:: Provided records ::

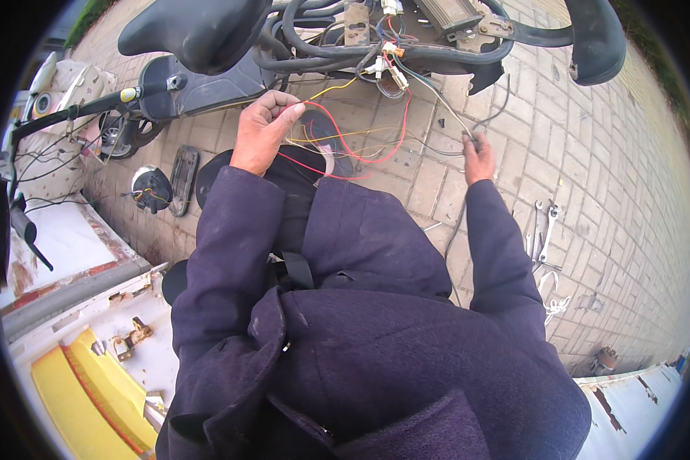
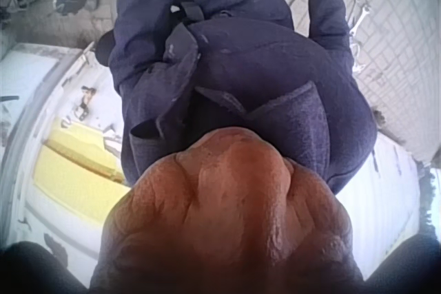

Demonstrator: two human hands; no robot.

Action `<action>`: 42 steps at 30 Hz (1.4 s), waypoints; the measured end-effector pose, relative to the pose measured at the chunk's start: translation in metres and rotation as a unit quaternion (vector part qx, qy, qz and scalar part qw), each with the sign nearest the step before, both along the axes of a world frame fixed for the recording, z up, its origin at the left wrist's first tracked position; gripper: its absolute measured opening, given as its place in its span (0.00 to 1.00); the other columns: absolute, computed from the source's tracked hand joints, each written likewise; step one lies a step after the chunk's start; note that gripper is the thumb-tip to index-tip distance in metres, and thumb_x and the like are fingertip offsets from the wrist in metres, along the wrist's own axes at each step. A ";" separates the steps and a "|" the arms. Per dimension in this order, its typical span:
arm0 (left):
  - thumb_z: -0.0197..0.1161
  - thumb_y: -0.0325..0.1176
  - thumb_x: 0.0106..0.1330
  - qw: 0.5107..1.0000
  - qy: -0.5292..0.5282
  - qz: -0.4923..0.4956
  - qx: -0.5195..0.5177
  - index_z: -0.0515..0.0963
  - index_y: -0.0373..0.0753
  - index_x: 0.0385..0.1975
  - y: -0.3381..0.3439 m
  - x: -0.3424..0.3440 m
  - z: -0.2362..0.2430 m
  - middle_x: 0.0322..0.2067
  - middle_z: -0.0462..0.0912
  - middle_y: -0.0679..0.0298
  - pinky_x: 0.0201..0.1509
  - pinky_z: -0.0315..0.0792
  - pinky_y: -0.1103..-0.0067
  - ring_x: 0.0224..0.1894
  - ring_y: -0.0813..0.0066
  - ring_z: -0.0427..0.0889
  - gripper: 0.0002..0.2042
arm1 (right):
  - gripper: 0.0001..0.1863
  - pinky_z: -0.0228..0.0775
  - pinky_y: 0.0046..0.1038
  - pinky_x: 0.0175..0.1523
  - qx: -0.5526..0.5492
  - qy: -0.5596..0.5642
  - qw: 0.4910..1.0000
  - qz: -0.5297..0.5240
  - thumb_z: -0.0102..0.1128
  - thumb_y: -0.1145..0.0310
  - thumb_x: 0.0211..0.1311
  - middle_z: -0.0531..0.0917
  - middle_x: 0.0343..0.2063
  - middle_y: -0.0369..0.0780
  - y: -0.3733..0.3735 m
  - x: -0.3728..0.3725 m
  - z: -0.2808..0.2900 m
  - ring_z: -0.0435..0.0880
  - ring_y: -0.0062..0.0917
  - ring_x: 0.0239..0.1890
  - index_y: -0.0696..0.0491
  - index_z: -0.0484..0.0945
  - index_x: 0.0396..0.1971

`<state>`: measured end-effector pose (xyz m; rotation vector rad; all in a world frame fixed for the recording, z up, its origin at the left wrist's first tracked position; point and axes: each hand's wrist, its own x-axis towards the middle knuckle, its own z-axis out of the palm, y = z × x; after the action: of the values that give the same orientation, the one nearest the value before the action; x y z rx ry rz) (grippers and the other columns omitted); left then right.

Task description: The person uses a screwdriver to open a small black electrical component and then strips and twists multiple colored wires by hand. They connect the wires to the component and the scooter's wiring harness, working on the scooter's electrical system.

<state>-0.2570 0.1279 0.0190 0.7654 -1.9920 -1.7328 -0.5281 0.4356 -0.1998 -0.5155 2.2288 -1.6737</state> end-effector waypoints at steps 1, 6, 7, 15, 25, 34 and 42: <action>0.67 0.31 0.68 0.999 -0.004 -0.020 -0.032 0.81 0.33 0.40 0.001 -0.001 0.009 0.28 0.81 0.70 0.35 0.69 0.84 0.30 0.86 0.75 0.08 | 0.13 0.70 0.23 0.39 0.079 0.036 0.996 -0.035 0.60 0.63 0.72 0.82 0.30 0.34 0.011 -0.016 0.001 0.77 0.16 0.32 0.56 0.82 0.47; 0.67 0.31 0.66 0.987 -0.071 -0.030 -0.143 0.82 0.34 0.40 -0.013 0.001 0.039 0.29 0.82 0.67 0.38 0.71 0.80 0.32 0.82 0.76 0.08 | 0.13 0.71 0.22 0.39 0.042 0.084 0.979 -0.180 0.61 0.63 0.71 0.82 0.28 0.33 0.067 -0.073 0.012 0.78 0.16 0.30 0.54 0.83 0.46; 0.67 0.31 0.66 0.981 -0.093 -0.031 -0.165 0.82 0.34 0.40 -0.018 0.004 0.040 0.29 0.82 0.67 0.38 0.71 0.80 0.32 0.82 0.76 0.08 | 0.13 0.69 0.22 0.37 0.051 0.106 0.967 -0.224 0.62 0.63 0.70 0.81 0.25 0.33 0.078 -0.080 0.014 0.77 0.16 0.29 0.55 0.84 0.45; 0.65 0.27 0.67 0.977 -0.124 0.045 -0.170 0.81 0.32 0.39 -0.060 0.050 0.031 0.27 0.79 0.69 0.37 0.69 0.84 0.30 0.85 0.74 0.06 | 0.18 0.70 0.24 0.35 -0.017 -0.043 0.959 -0.281 0.65 0.56 0.68 0.82 0.25 0.38 0.102 -0.099 0.003 0.79 0.20 0.27 0.58 0.83 0.42; 0.66 0.28 0.68 0.977 -0.035 0.175 -0.120 0.81 0.33 0.41 -0.088 0.077 0.007 0.29 0.81 0.70 0.33 0.69 0.85 0.28 0.87 0.74 0.07 | 0.30 0.74 0.31 0.37 -0.179 -0.402 0.866 -0.238 0.53 0.43 0.73 0.78 0.27 0.36 0.109 -0.091 -0.090 0.78 0.29 0.26 0.57 0.77 0.55; 0.69 0.29 0.66 0.954 0.057 0.248 -0.156 0.80 0.31 0.41 -0.093 0.055 0.031 0.26 0.80 0.70 0.26 0.65 0.86 0.23 0.88 0.71 0.10 | 0.32 0.75 0.34 0.37 -0.007 -0.138 0.857 -0.496 0.63 0.40 0.65 0.79 0.19 0.40 0.199 -0.171 -0.031 0.78 0.35 0.24 0.61 0.84 0.35; 0.76 0.37 0.62 0.944 0.146 0.282 0.091 0.77 0.36 0.32 -0.098 0.072 0.043 0.17 0.67 0.76 0.20 0.52 0.84 0.17 0.88 0.60 0.14 | 0.24 0.61 0.24 0.23 0.089 -0.155 0.938 -0.297 0.69 0.47 0.63 0.74 0.18 0.32 0.228 -0.161 -0.082 0.72 0.15 0.19 0.53 0.85 0.47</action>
<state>-0.1846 0.0300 0.0617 0.9582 -1.2656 -1.5757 -0.6891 0.6638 -0.2817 0.4901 2.3862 -1.6240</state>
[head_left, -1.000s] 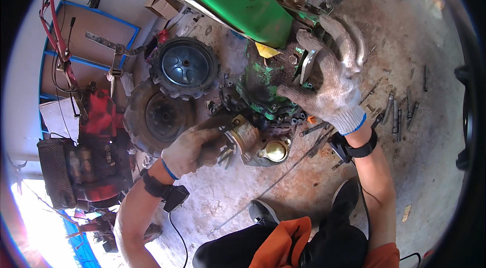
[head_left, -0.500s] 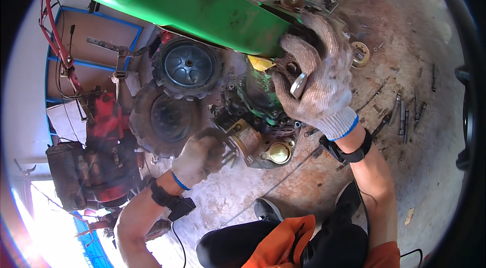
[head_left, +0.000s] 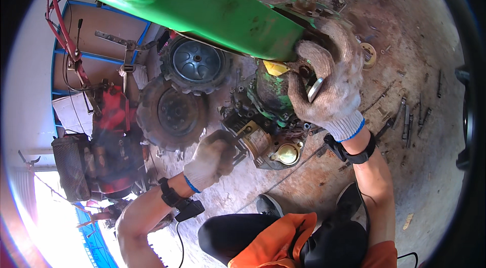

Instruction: The person disassembles a small green engine in a workshop, removing bolts and components with a wrench and pliers. They handle the cylinder head and other parts, placing them on the floor while continuing to work on the engine block.

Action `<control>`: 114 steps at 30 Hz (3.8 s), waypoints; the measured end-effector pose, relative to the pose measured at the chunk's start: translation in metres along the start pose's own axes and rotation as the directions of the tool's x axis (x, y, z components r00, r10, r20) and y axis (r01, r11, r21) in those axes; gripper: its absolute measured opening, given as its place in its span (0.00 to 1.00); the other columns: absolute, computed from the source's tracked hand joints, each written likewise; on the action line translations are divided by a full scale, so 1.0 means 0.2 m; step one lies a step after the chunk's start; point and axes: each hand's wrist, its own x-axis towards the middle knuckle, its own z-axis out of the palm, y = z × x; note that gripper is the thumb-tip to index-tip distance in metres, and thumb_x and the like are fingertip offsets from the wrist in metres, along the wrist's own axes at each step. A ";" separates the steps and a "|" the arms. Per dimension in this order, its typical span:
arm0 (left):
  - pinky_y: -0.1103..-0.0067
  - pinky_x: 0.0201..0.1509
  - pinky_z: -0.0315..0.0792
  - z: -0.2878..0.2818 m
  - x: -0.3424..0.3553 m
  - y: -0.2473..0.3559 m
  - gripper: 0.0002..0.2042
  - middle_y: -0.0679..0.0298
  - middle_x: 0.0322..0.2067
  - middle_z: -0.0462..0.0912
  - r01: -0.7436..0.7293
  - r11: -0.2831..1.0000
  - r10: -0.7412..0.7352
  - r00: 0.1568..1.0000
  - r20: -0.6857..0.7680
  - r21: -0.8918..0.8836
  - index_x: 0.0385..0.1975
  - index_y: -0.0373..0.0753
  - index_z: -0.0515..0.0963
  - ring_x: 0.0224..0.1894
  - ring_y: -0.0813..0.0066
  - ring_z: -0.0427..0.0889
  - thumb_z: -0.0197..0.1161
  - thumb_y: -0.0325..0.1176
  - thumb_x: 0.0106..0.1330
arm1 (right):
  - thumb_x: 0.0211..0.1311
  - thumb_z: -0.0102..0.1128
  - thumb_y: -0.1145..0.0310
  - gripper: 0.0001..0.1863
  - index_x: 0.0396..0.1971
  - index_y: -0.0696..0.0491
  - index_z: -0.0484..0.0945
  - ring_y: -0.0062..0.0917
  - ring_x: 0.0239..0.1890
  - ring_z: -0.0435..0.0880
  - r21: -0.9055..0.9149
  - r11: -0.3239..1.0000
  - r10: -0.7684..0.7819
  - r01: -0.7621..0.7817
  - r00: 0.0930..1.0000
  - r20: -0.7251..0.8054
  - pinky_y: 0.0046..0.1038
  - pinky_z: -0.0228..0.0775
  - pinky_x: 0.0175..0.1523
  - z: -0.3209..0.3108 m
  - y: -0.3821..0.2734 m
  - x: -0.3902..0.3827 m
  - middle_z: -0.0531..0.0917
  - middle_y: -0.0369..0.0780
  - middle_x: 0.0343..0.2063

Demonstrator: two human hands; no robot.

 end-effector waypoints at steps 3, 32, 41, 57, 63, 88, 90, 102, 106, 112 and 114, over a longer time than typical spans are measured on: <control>0.78 0.19 0.56 -0.01 0.00 0.00 0.05 0.69 0.25 0.73 0.021 0.998 -0.024 0.999 0.038 0.053 0.47 0.39 0.78 0.17 0.82 0.64 0.56 0.26 0.79 | 0.55 0.82 0.61 0.38 0.67 0.47 0.79 0.57 0.71 0.73 -0.009 0.999 0.033 -0.033 0.999 0.001 0.58 0.68 0.74 0.01 -0.02 -0.02 0.74 0.51 0.72; 0.56 0.75 0.69 -0.12 -0.08 -0.14 0.37 0.46 0.68 0.76 -0.834 0.150 0.819 0.406 0.405 0.531 0.74 0.32 0.69 0.72 0.48 0.74 0.55 0.59 0.79 | 0.63 0.77 0.48 0.20 0.41 0.49 0.84 0.40 0.47 0.82 0.674 0.732 -0.363 0.100 0.894 0.261 0.48 0.72 0.55 0.52 -0.66 -0.54 0.82 0.40 0.42; 0.55 0.84 0.61 -0.14 0.04 -0.08 0.49 0.33 0.77 0.68 -0.814 0.055 0.809 0.375 0.452 0.578 0.81 0.23 0.62 0.81 0.36 0.68 0.47 0.70 0.83 | 0.54 0.80 0.59 0.14 0.33 0.50 0.86 0.46 0.60 0.81 0.736 0.676 -0.288 0.010 0.924 0.252 0.54 0.72 0.70 0.52 -0.60 -0.58 0.84 0.43 0.47; 0.52 0.69 0.76 -0.19 -0.02 -0.61 0.23 0.42 0.60 0.85 -0.751 0.018 0.977 0.152 0.147 0.660 0.63 0.29 0.82 0.62 0.41 0.85 0.67 0.40 0.76 | 0.69 0.62 0.78 0.13 0.51 0.56 0.85 0.35 0.45 0.90 0.768 0.597 -0.092 -0.233 0.931 0.354 0.39 0.85 0.55 0.20 -0.39 -0.66 0.89 0.44 0.45; 0.66 0.42 0.85 -0.05 -0.14 -0.61 0.35 0.52 0.44 0.91 -0.830 0.245 0.869 0.418 0.267 0.500 0.65 0.28 0.80 0.37 0.57 0.92 0.85 0.44 0.65 | 0.60 0.72 0.71 0.37 0.73 0.56 0.77 0.44 0.44 0.91 0.562 0.820 -0.273 -0.107 0.790 0.549 0.42 0.83 0.47 0.09 -0.61 -0.62 0.90 0.48 0.51; 0.62 0.60 0.82 -0.23 -0.01 0.14 0.15 0.44 0.49 0.90 -0.514 0.086 0.536 0.746 0.395 0.854 0.55 0.30 0.86 0.51 0.43 0.90 0.58 0.27 0.75 | 0.76 0.60 0.65 0.28 0.74 0.49 0.77 0.46 0.46 0.93 0.295 0.913 -0.014 -0.280 0.704 0.710 0.45 0.88 0.50 0.29 -0.43 -0.60 0.89 0.49 0.59; 0.63 0.59 0.81 -0.24 0.02 0.20 0.15 0.44 0.46 0.90 -0.524 0.089 0.515 0.752 0.411 0.847 0.53 0.31 0.87 0.50 0.44 0.89 0.61 0.29 0.72 | 0.74 0.59 0.67 0.27 0.72 0.48 0.79 0.46 0.45 0.93 0.341 0.891 -0.031 -0.300 0.710 0.704 0.44 0.88 0.50 0.31 -0.44 -0.60 0.89 0.48 0.60; 0.61 0.38 0.86 -0.11 -0.15 0.00 0.20 0.53 0.35 0.87 -0.462 -0.285 0.400 0.739 0.542 0.840 0.65 0.36 0.83 0.34 0.54 0.90 0.66 0.34 0.75 | 0.73 0.60 0.68 0.25 0.69 0.47 0.82 0.44 0.48 0.94 0.315 0.894 -0.037 -0.319 0.648 0.761 0.42 0.89 0.51 0.31 -0.44 -0.57 0.89 0.46 0.61; 0.68 0.25 0.78 0.16 -0.12 -0.33 0.18 0.57 0.39 0.80 -0.651 -0.341 0.501 0.485 0.717 0.678 0.60 0.43 0.83 0.25 0.63 0.83 0.73 0.39 0.73 | 0.70 0.64 0.70 0.27 0.70 0.48 0.81 0.46 0.55 0.92 0.444 0.868 -0.158 -0.222 0.725 0.671 0.42 0.88 0.58 0.32 -0.38 -0.56 0.88 0.48 0.63; 0.66 0.31 0.80 0.22 0.04 -0.39 0.15 0.62 0.29 0.82 -0.580 -0.460 0.537 0.421 0.731 0.672 0.51 0.42 0.87 0.31 0.61 0.87 0.74 0.30 0.64 | 0.67 0.63 0.82 0.33 0.74 0.52 0.79 0.48 0.68 0.87 0.646 0.630 -0.267 -0.431 0.661 0.701 0.39 0.80 0.73 0.28 -0.26 -0.48 0.83 0.52 0.70; 0.65 0.28 0.79 0.18 0.02 -0.35 0.13 0.61 0.28 0.81 -0.614 -0.513 0.579 0.268 0.770 0.600 0.50 0.41 0.86 0.28 0.61 0.86 0.71 0.29 0.67 | 0.66 0.61 0.86 0.33 0.73 0.54 0.80 0.45 0.70 0.85 0.681 0.600 -0.229 -0.420 0.725 0.649 0.39 0.76 0.77 0.26 -0.27 -0.45 0.84 0.52 0.70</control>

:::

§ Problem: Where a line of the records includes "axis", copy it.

§ Exercise solution:
`<state>`: measured end-effector pose (xyz m; rotation vector rad; all in a world frame fixed for the recording, z up, its origin at the left wrist's first tracked position; point and axes: each hand's wrist, its own x-axis towards the middle knuckle, its own z-axis out of the palm, y = z × x; after the action: of the values that give the same orientation, the one nearest the value before the action; x y z rx ry rz) (grippers and the other columns omitted); left then right.
Action `<control>`: 114 steps at 30 Hz (3.8 s), waypoints; the measured end-effector pose, relative to the pose measured at the chunk's start: translation in metres along the start pose's own axes and rotation as the directions of the tool's x axis (x, y, z components r00, r10, r20) and y axis (r01, r11, r21) in those axes; gripper: its absolute measured opening, given as its place in its span (0.00 to 1.00); the other columns: absolute, computed from the source's tracked hand joints, each written likewise; on the action line translations are divided by a full scale, so 1.0 means 0.2 m; step one lies a step after the chunk's start; point and axes: each hand's wrist, its own x-axis towards the middle knuckle, its own z-axis out of the palm, y = z × x; note that gripper is the thumb-tip to index-tip distance in metres, and thumb_x and the like are fingertip offsets from the wrist in metres, along the wrist's own axes at each step. A ";" separates the steps and a "|" the arms. Per dimension in this order, its typical span:

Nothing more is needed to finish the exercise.